• **Prompt**
Print only the lines below, from the very first to the one containing "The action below", exactly as they stand. Do not print pictures.

(Stored records)
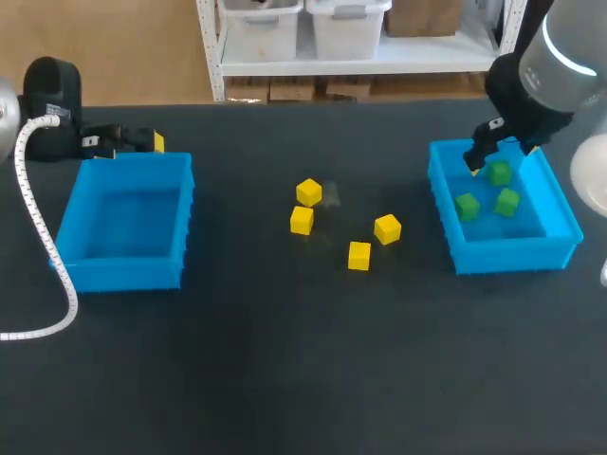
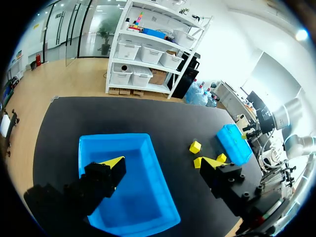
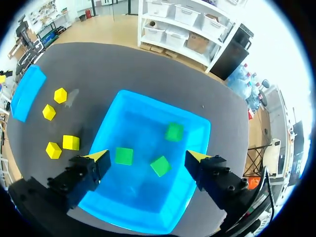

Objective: Put the green cubes in the right bin and the yellow cubes in the left bin.

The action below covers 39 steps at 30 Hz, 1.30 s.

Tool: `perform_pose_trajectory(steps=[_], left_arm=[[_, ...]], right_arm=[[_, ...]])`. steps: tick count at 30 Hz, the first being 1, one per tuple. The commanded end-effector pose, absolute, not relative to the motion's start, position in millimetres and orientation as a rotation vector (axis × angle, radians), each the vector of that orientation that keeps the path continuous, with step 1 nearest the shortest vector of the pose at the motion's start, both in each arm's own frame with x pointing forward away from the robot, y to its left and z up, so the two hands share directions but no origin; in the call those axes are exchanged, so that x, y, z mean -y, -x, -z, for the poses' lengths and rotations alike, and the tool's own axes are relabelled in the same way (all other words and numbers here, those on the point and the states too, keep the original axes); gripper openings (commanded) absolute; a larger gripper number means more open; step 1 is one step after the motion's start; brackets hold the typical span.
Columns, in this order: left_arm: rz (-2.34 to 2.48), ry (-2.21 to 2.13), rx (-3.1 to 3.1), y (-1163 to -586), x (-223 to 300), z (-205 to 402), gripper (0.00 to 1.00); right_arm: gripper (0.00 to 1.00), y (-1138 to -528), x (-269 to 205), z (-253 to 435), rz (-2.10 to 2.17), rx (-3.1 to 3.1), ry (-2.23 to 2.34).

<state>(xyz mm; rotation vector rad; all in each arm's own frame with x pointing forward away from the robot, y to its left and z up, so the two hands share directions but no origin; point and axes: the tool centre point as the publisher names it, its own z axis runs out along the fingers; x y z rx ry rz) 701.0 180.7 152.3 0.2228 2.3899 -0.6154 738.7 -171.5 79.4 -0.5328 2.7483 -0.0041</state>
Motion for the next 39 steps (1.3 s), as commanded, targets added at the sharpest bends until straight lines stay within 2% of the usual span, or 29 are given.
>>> perform_pose_trajectory(steps=[1,16,24,39], left_arm=[[0.626,-0.228,-2.381,-701,-183,-151,1.00],[0.626,-0.228,-2.381,-701,-183,-151,1.00],[0.514,-0.414,-2.414,-731,-174,-160,1.00],[0.411,-0.747,-2.464,-768,-124,-174,1.00]], right_arm=[[1.00,-737,172,-79,0.005,-2.745,0.531],[1.00,-737,172,-79,0.005,-2.745,0.531],[1.00,-737,172,-79,0.005,-2.745,0.531],[1.00,-737,172,-79,0.005,-2.745,0.531]])
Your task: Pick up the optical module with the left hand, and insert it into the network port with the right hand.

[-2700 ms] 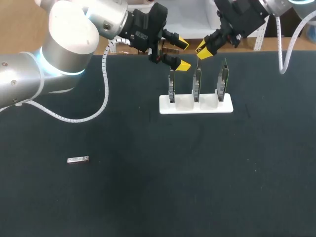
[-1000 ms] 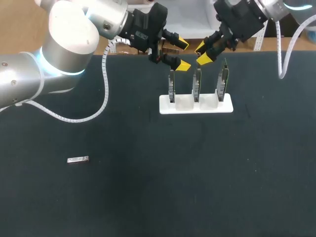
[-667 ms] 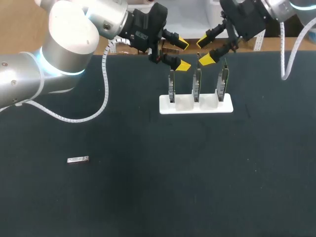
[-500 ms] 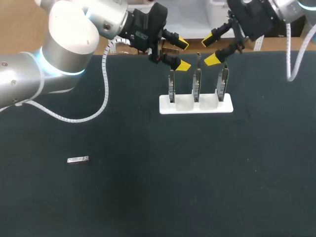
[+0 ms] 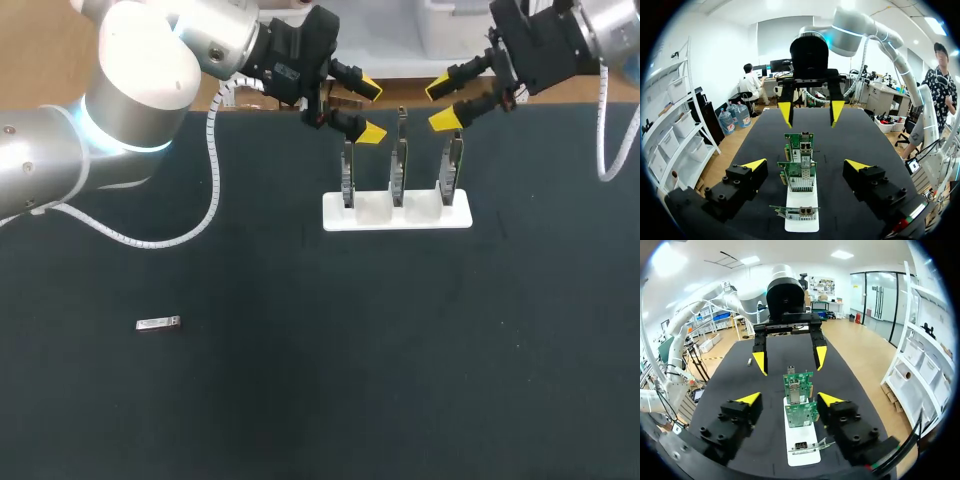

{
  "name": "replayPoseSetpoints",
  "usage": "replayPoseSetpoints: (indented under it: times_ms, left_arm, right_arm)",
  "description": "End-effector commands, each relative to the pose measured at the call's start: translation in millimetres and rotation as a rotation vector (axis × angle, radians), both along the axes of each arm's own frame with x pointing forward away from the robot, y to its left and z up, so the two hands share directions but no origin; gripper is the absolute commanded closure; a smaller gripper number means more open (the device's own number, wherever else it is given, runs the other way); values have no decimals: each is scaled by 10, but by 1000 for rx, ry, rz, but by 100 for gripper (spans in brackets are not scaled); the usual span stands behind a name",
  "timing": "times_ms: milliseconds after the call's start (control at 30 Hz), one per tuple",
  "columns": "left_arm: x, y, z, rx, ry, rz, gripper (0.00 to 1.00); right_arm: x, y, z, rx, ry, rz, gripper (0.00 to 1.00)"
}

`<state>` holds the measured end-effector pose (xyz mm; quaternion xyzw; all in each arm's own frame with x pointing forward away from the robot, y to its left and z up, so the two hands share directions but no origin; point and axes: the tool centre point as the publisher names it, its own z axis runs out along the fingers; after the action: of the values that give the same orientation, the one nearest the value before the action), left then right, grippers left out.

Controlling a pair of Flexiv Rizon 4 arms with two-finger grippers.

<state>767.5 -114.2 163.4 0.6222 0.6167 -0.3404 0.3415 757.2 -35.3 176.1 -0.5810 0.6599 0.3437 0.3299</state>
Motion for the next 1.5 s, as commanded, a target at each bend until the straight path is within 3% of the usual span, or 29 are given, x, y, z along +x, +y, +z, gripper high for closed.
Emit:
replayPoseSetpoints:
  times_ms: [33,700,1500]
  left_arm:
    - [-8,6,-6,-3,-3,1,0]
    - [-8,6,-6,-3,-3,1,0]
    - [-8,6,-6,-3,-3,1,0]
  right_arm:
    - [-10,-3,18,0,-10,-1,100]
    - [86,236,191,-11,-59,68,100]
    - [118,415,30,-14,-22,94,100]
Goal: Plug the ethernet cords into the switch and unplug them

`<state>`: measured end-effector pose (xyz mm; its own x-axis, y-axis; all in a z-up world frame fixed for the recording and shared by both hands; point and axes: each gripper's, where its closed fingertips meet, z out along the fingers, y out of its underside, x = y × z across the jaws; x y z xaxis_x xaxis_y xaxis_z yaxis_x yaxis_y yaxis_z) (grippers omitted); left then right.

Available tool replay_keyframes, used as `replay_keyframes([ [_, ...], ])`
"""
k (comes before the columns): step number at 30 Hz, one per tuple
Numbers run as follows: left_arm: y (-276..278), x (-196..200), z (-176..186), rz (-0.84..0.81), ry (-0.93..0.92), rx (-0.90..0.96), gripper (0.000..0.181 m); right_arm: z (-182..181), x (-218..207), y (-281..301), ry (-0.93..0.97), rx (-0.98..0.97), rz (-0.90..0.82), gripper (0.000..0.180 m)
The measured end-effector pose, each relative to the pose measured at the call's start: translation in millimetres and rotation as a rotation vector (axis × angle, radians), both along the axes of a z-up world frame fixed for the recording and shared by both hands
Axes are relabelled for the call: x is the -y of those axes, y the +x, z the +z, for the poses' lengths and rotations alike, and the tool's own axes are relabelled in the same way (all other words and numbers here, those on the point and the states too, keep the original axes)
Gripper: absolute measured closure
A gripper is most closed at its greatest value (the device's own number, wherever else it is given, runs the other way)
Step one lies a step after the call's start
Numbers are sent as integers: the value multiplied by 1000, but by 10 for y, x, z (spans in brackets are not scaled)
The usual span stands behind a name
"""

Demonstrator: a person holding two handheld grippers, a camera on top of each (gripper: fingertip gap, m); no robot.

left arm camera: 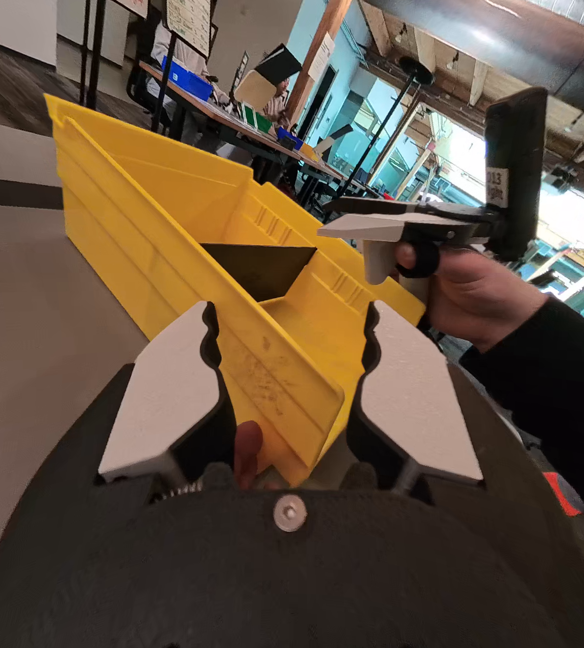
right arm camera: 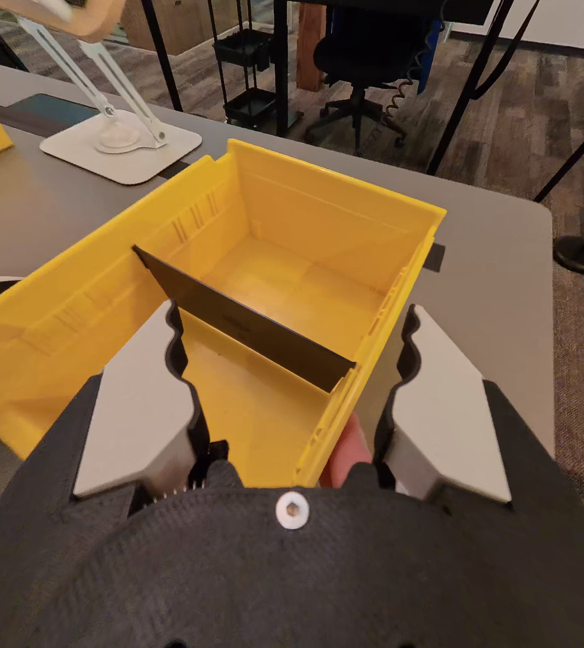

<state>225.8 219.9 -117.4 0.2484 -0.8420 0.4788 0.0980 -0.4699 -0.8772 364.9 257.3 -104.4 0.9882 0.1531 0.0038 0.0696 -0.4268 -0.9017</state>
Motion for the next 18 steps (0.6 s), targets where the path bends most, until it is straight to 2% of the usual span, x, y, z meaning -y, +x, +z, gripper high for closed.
replay_keyframes([
  [3, 156, -137, 18, 14, -51, 42, 103, 7, -206, 207, 16, 30, 21, 63],
  [5, 213, -154, 78, -23, -87, 68, 92, -40, -301, 327, 4, 90, 9, 62],
  [7, 114, -152, 239, -37, -62, 102, 85, -64, -338, 433, -16, 182, -26, 59],
  [9, -175, -186, 505, 2, 33, 140, 82, 122, -320, 527, 47, 289, -88, 59],
  [13, -1160, -381, 1028, 137, 290, 130, 80, 784, -89, 410, 232, 509, -179, 55],
  [18, -2989, -1093, 1299, 539, 516, -100, 77, 1393, 222, -614, 419, 529, -53, 62],
])
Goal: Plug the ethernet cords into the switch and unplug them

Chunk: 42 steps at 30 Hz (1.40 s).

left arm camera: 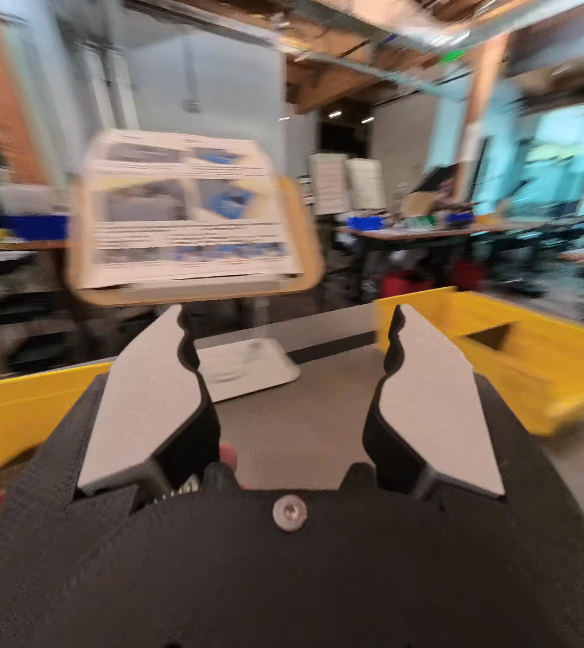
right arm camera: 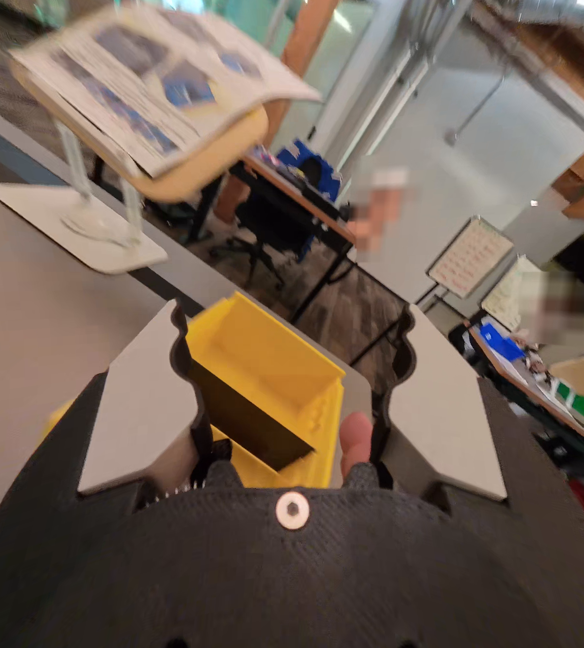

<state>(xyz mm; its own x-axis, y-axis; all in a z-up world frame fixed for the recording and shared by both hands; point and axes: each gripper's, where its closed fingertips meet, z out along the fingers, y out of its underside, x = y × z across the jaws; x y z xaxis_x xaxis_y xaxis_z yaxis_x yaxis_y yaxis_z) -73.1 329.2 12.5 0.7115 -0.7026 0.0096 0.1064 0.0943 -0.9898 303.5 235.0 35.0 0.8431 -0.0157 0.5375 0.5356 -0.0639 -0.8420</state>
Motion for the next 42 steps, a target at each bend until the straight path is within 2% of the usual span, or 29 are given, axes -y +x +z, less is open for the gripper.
replay_keyframes([
  [3, -1325, -417, -67, 360, 26, -183, 75, 262, 176, -757, 143, -86, 130, 78],
  [5, -2180, -561, -168, 574, 6, -269, 73, 260, 274, -1348, 193, -191, 264, 90],
  [8, -2990, -711, -499, 674, -123, -272, 74, -49, 231, -2122, 104, -245, 385, 85],
  [10, -3259, -827, -770, 667, -218, -261, 79, -272, 144, -2524, 18, -283, 425, 83],
  [13, -3432, -1027, -1236, 621, -356, -288, 80, -458, 56, -3043, -76, -442, 503, 82],
  [16, -3413, -1151, -1552, 550, -438, -264, 84, -587, -1, -3339, -68, -569, 524, 89],
  [17, -3388, -1183, -1579, 525, -438, -227, 91, -671, -16, -3410, -68, -577, 520, 92],
  [20, -3303, -1229, -1566, 431, -446, -120, 142, -974, -43, -3582, -110, -551, 520, 93],
  [23, -3242, -1234, -1547, 393, -423, -141, 170, -1197, -105, -3571, -135, -478, 498, 96],
  [27, -3257, -1192, -1521, 406, -390, -179, 176, -1342, -157, -3462, -149, -480, 472, 98],
  [31, -3311, -1080, -1512, 422, -396, -180, 177, -1459, -159, -3403, -185, -394, 461, 96],
  [42, -3609, -954, -1502, 440, -401, -114, 177, -1491, -179, -3221, -218, -414, 425, 94],
])
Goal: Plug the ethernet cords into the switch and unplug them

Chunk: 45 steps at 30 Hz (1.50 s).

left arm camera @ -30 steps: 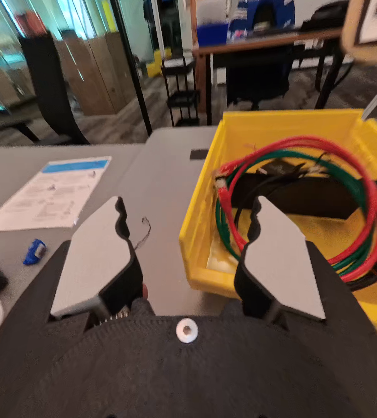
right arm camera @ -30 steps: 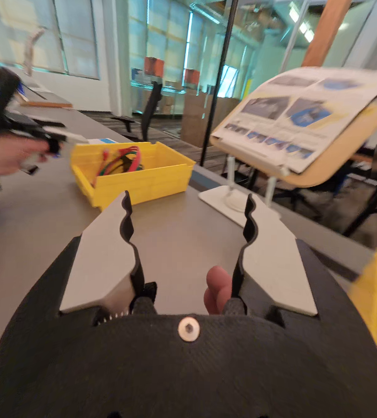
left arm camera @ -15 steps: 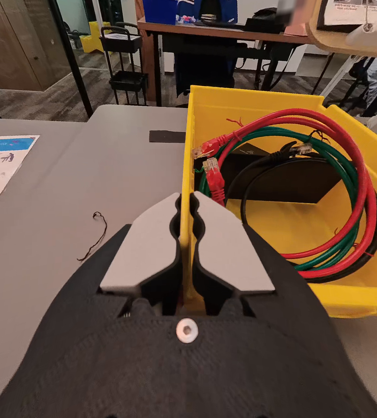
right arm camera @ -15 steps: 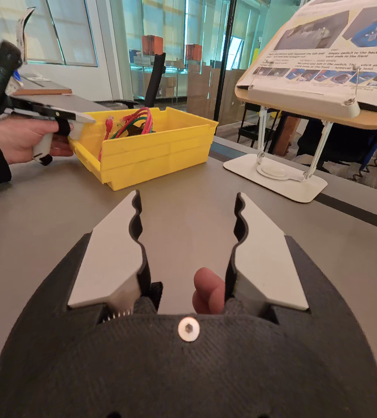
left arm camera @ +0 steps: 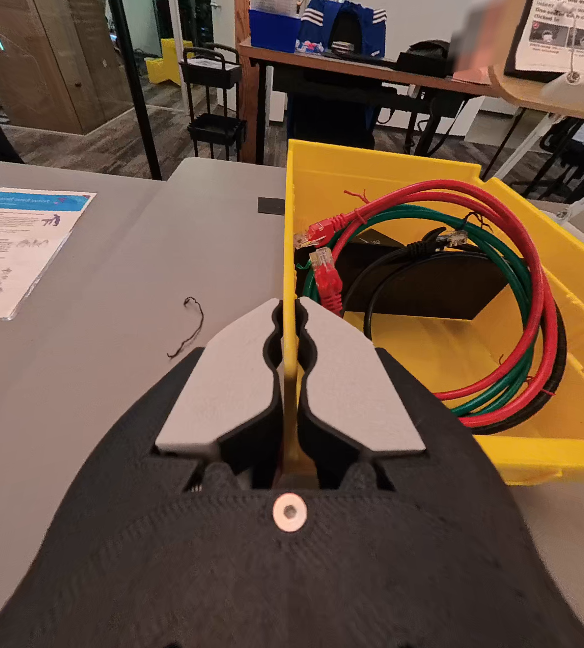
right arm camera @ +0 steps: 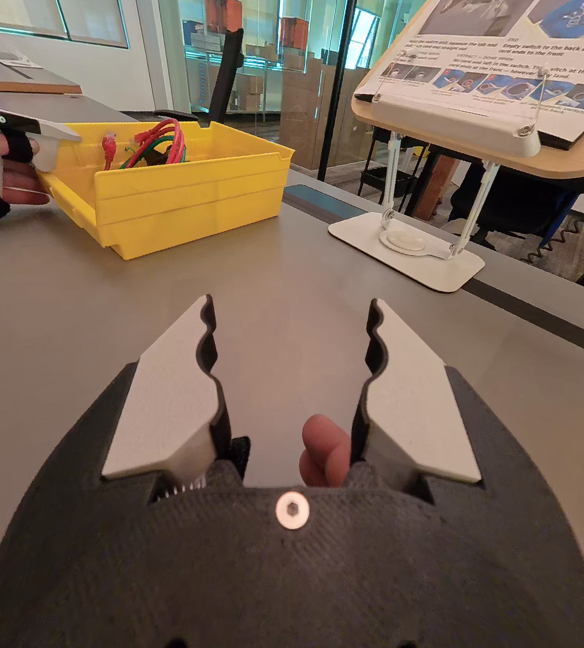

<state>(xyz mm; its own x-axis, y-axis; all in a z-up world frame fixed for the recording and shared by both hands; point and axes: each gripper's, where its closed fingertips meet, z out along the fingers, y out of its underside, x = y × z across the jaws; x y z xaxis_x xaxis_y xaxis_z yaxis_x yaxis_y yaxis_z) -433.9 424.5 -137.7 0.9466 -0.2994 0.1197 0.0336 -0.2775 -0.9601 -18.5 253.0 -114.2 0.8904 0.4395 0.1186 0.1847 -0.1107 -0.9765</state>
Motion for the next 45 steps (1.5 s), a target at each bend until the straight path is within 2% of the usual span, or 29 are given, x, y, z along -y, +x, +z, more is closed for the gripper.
replay_keyframes([
  [9, -27, -71, 20, -56, 5, 23, 171, -62, 2, -48, 2, 69, 12, 92],
  [10, -63, -65, 104, -37, 36, 29, 163, -67, -5, -38, 4, 78, 8, 91],
  [13, -196, -37, 495, 41, 146, 90, 118, -98, -26, -6, -4, 95, 2, 90],
  [15, -162, 31, 808, 67, 239, 56, 114, -131, -43, 14, -17, 105, 0, 88],
  [19, 416, 232, 1317, -40, 351, -42, 103, -231, -79, 41, -63, 117, 3, 77],
  [22, 1146, 514, 1632, -195, 458, -120, 107, -360, -99, 104, -125, 145, -13, 60],
  [24, 1732, 747, 1705, -336, 498, -135, 105, -447, -115, 160, -168, 158, -33, 49],
  [28, 2730, 1135, 1401, -593, 420, -155, 92, -598, -119, 216, -240, 171, -35, 40],
  [32, 3336, 1433, 856, -774, 272, -161, 88, -631, -108, 239, -257, 190, -30, 40],
  [36, 3649, 1596, 352, -861, 125, -203, 83, -652, -99, 232, -264, 205, -19, 40],
  [41, 3780, 1687, -99, -916, -16, -249, 94, -688, -81, 191, -271, 237, 0, 42],
  [45, 3783, 1710, -361, -921, -111, -303, 79, -726, -71, 163, -278, 265, 11, 43],
])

• **Answer box**
Objective: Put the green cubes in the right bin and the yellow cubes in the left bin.

The action below covers 39 steps at 30 Hz, 1.30 s.

The exercise has nothing more to it.